Kata Kunci: tata bahasa, media, suka, menggugah, dan menggairahkan
I. Pendahuluan
Membingungkan, membebani, terlalu banyak imbuhan, tidak konsisten dengan kaidah, momok bagi orang asing
yang belajar bahasa Indonesia adalah predikat negatif pembelajaran Tata Bahasa Indonesia (selanjutya
Tata Bahasa) berdasarkan hasil pengamatan terhadap minat peserta BIPA sebelum mengikuti pembelajaran
Tata Bahasa di Universitas Multimedia Nusantara (UMN) dengan media SUKA. Ini semakin memperkuat dugaan awal
bahwa pembelajaran Tata Bahasa
adalah sesuatu yang kurang menggairahkan peserta BIPA.
Tak heran, situasi ini menyebabkan peserta di kelas Tata Bahasa, makin lama
makin berkurang jumlahnya. Situasi ini membuat seorang pengajar harus berpikir
keras untuk mencari jalan keluar dalam mengatasi permasalahan ini. Dibutuhkan
solusi yang cerdas untuk mengantisipasi terjadinya kebosanan, kejenuhan, dan
akhirnya frustasi tidak berminat lagi belajar tata bahasa Indonesia.

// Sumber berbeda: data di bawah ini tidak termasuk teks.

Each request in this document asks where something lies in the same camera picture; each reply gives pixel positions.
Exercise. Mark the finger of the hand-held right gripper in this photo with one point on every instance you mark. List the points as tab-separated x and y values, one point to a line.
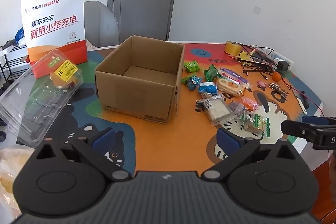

Untuk mengupayakan pembelajaran Tata Bahasa agar menarik (ethos), menantang secara intelektual (logos), dan menggairahkan (pathos) diperlukan sebuah media khusus. Media
bermain ini berdasar pada konsep Bapak Pendidikan
Indonesia, Ki Hajar Dewantara. Kurikulum yang dirancang Ki Hadjar Dewantara
disampaikan dengan cara bermain (dolanan)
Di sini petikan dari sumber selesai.